Update #1, November 18, 2009 01:14AM GMT – We were contacted by Mr. Andrew Humber, Senior PR Manager for Tesla Business and we also read few of the comments. In our story, it was not our intention to compare a consumer card – GeForce GTX 285 with a commercial one [C1060]. The essence of our story was that the NV100/GT300/Fermi board is not offering the same performance jump as it was the case in previous generations, while at the same time the price changed significantly.
This is a small comparison between three generations of Tesla parts:
3Q 2007: C870 1.5GB – $799  – 518 GFLOPS SP / No DP support
2Q 2008:
C1060 4GB  – $1499 – 933 GFLOPS / 78 GFLOPS DP
2Q 2010:
C2050 3GB  – $2499 – 1040 GFLOPS / 520 GFLOPS DP
3Q 2010:
C2070 6GB  – $3999 – 1260 GFLOPS / 630 GFLOPS DP

As you can see, C1060 offered 78-fold increase in Dual Precision [:-] over the previous generation and almost doubled the computing performance. This is not the case with the upcoming generation of NV100-based parts as far as single precision performance goes, even though it is an 8x increase in performance.

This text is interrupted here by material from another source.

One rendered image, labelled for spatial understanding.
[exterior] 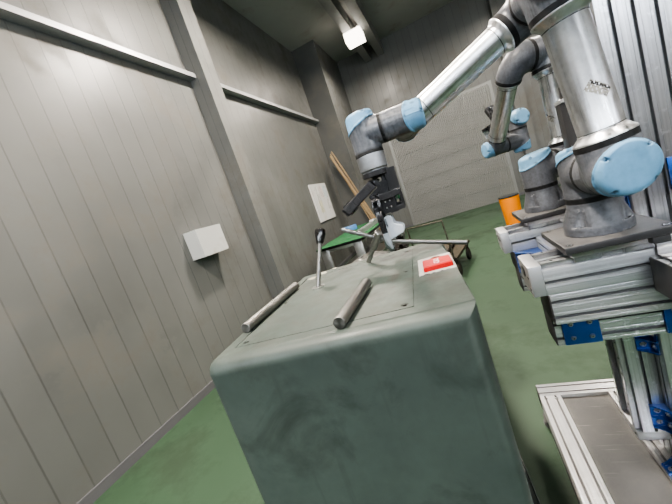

Update #2, November 18 2009 02:17AM GMT – Following our article, we were contacted by Mr. Andy Keane, General Manager of Tesla Business and Mr. Andrew Humber, Senior PR Manager for Tesla products. In a long discussion, we discussed the topics in this article and topics of Tesla business in general. First and foremost, Tesla is the slowest clocked member of Fermi-GPU architecture as it has to qualify for supercomputers. The way to win the HPC contract is more complex than the CPUs itself.
Bear in mind that Intel flew heads out of O
ak Ridge with their otherwise superior Core 2 architecture after Woodcrest had a reject rate higher than 8% [the results of that Opteron vs. Xeon trial in 2006 are visible today, as Oak Ridge is the site of AMD-powered Jaguar, world’s most powerful supercomputer]. In order to satisfy the required multi-year under 100% stress, nVidia Tesla C2050/2070 went through following changes when compared to the Quadro card [which again, will be downclocked from the consumer cards]:

  • Memory vendor is providing specific ECC version of GDDR5 memory: ECC GDDR5 SDRAM
  • ECC is enabled from both the GPU side and Memory side, there are significant performance penalties, hence the GFLOPS number is significantly lower than on Quadro / GeForce cards.
  • ECC will be disabled on GeForce cards and most likely on Quadro cards
  • The capacitors used are of highest quality
  • Power regulation is completely different and optimized for usage in Rack systems – you can use either a single 8-pin or dual 6-pin connectors
  • Multiple fault-protection
  • DVI was brought in on demand from the customers to reduce costs
  • Larger thermal exhaust than Quadro/GeForce to reduce the thermal load
  • Tesla cGPUs differ from GeForce with activated transistors that significantly increase the sustained performance, rather than burst mode.

Since Andy is the General Manager for Tesla business, he has no contact with the Quadro Business or GeForce Business units, thus he was unable to answer what the developments are in those segments. We challenged nVidia over several issues and we’ll see what the resolve of those open matters will be. In any case, we’ll keep you informed.